Что-то про любовь, да? Он не мог вспомнить конкретику, только на уровне обрывочных ощущений. Как любил, безудержно, Надю. Рвался к ней. Хотел защитить от всех. Стать единственным для неё — верным и нужным. Но эта любовь накатывала волнами, а потом случался отлив. Во время него мир ломался заново и приходили страх и ненависть, два верных товарища.
Грибов боялся, что его убьют. Ненавидел Крыгина. Пугливо забивал мысли о побеге и жаждал — о, как же сильно он жаждал — чтобы сутулый пришёл и дал выпить проклятую жидкость.
Сколько времени прошло с того момента, как он стоял в лесу и смотрел на пятна крови, исчезающие под снегом? Минут двадцать или вечность?
Сутулый шагнул к нему, поставил пиалу на табурет около шкафа.
— Слышишь меня? — спросил он сипло. — Как ты верёвки-то развязал, красавчик?
Он был без плаща, зато в свитере с высоким горлом. Грибов разглядел полоску шрама на подбородке у сутулого, уходящую вниз. Может быть, ему тоже когда-то отрубили голову, как той девушке?
— Отвечай.
Грибов слабо мотнул головой. Какие-то мысли зашевелились в темноте сознания.
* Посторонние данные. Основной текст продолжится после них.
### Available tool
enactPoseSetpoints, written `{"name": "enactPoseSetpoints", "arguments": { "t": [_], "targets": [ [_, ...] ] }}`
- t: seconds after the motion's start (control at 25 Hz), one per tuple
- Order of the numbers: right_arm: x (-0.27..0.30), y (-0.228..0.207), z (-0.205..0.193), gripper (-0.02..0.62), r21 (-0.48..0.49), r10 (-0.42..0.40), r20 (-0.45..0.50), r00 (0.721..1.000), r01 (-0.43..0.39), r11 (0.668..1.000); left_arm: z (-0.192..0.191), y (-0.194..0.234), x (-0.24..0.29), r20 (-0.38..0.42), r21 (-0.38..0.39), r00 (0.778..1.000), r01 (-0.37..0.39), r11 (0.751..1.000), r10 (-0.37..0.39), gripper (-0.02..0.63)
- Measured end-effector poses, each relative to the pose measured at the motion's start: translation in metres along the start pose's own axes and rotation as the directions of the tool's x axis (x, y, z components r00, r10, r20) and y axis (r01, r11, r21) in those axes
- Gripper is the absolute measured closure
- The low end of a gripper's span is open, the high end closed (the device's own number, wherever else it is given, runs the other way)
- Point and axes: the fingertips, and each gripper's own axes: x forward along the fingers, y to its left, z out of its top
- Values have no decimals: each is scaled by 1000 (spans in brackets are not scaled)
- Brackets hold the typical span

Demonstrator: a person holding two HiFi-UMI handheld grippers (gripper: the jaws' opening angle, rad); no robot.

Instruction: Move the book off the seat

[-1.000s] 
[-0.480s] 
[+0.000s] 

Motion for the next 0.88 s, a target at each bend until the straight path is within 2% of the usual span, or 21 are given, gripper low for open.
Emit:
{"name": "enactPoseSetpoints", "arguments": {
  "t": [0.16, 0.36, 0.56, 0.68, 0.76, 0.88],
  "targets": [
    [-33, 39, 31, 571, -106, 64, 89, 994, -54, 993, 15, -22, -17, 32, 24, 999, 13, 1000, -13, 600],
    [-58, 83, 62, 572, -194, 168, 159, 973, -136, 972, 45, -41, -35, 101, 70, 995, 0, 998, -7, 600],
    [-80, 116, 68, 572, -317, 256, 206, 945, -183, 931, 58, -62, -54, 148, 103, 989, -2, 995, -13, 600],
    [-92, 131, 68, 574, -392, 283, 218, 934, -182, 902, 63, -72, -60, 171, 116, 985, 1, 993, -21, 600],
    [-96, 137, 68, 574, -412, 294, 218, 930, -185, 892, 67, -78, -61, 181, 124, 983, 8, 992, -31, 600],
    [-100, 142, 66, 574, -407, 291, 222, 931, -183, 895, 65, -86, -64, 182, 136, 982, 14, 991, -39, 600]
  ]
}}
Он вдруг вспомнил о силуэтах, которые будто бы вытаскивали его из зловонного вязкого болота. Женщины, девушки, старухи — их было много, они толпились вокруг, протягивали руки, брали его за плечи, волосы, касались лица, груди. Они шептали наперебой разное. Поддерживали. Уговаривали.
Очищали — вот правильное слово.
Очищали Грибова от колдовского зелья.
Сутулый присел перед ним на корточки, взял за подбородок, поднял голову и заглянул в глаза.
И в этих зелёных страшных глазах Грибов увидел правду.
Что-то внутри него всколыхнулось, заставило резко податься вперёд. Он впился пальцами в плечи сутулого, рванулся из последних сил, скрежеща зубами, и прислонился лбом к сухому и горячему чужому лбу.
Из его глаз хлынула темнота, как по мосту между сознаниями.